Sunday, March 27, 2011

Support for the Death Penalty Increases with Familiarity

This month the state of Illinois abolished the death penalty. Many attribute the the demise of the death penalty in Illinois to several death row inmates who were released from death row in the late 1990's. In fact, disgraced Illinois governor George Ryan, who is himself in prison, released all death row inmates in 1999.

Ryan's actions were not long after John Wayne Gacy was executed in Illinois. Gacy killed 33 young boys and buried their bodies under his house. Gacy was defiant to the end. He said others had killed the boys and buried their bodies under his house.
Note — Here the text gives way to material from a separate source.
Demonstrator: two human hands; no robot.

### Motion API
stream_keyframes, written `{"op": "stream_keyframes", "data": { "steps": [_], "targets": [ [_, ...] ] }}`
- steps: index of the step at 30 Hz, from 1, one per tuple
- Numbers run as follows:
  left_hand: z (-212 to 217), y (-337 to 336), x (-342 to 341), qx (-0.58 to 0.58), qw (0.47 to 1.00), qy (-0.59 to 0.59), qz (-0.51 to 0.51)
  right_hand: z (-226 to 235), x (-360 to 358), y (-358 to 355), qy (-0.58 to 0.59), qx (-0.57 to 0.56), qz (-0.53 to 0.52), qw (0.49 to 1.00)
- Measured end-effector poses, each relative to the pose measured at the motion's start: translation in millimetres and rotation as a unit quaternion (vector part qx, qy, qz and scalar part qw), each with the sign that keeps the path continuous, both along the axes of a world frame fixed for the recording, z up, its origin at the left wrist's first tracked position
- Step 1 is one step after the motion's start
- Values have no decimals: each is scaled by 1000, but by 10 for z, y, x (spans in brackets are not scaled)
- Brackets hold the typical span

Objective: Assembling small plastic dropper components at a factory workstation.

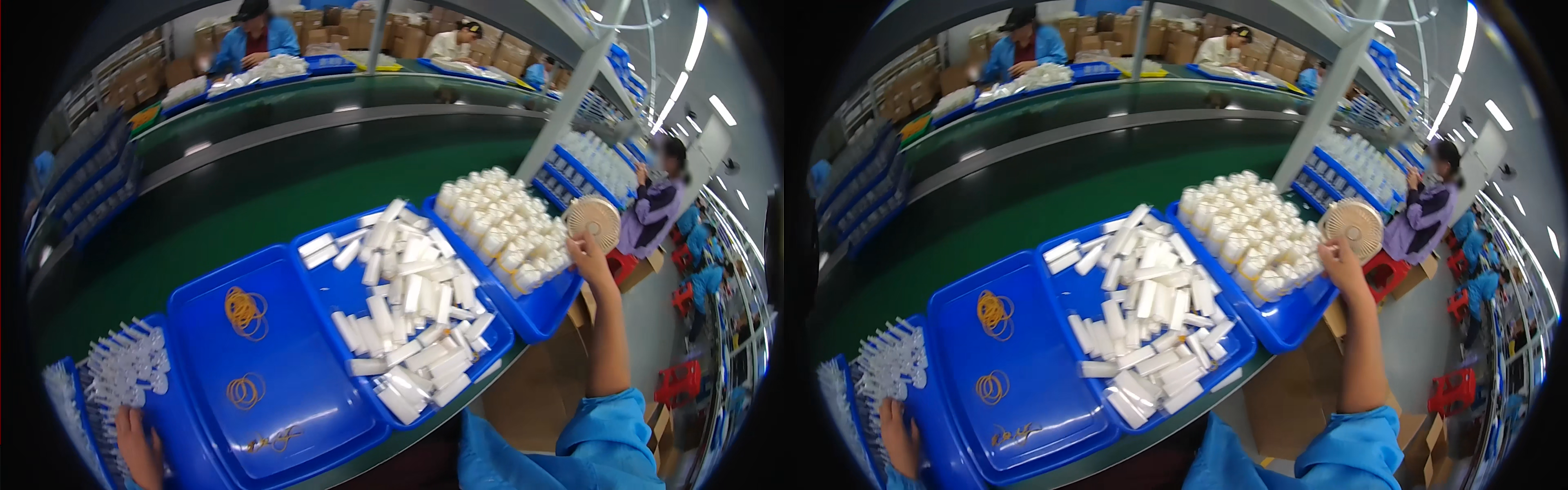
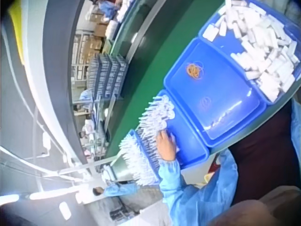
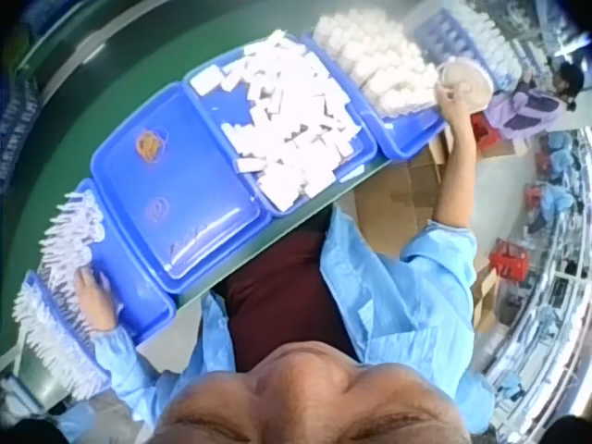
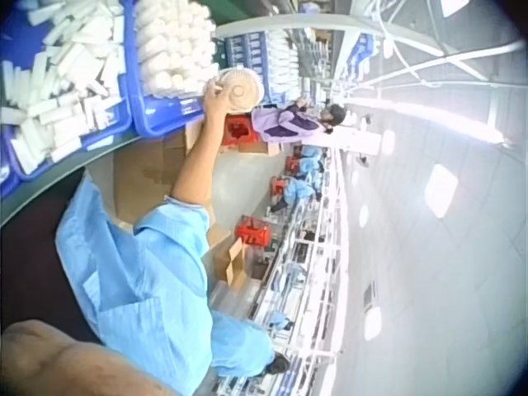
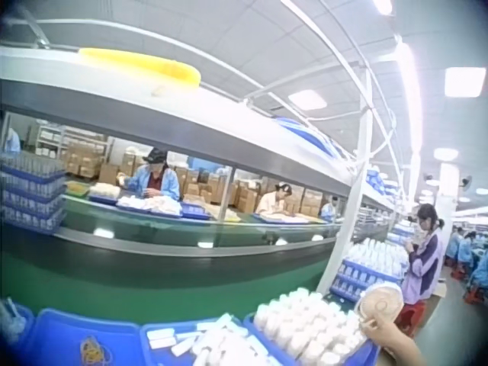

He left this world with these final words, "kiss my ass."

I am confident that there was not a ground swell of support for Gacy as he lay on the gurney on May 10, 1994. The more that is known about a killer or killing the more likely people support the death penalty.

I have explored this phenomenon in my forthcoming book, The Faces of Death: Desperate Appeals, Last Meals and Final Statements, an In-Depth Look at Every Execution of 2010.

Public opinion polls have, in the past, supported the proposition that the more one knows about a specific murder or murderer the more likely that person will support the death penalty. Saddam Hussein and Terry McVeigh are examples that even those who otherwise oppose the death penalty can support an execution if they are intimately familiar with the heinousness of the crime, the violent history of the killer or the vulnerability of the victim.

In 2001, when 67 percent of people said they supported the death penalty, 81 percent supported the execution of McVeigh. In 2006, when 65 percent of people said they supported the death penalty, 82 percent supported the execution of Hussein.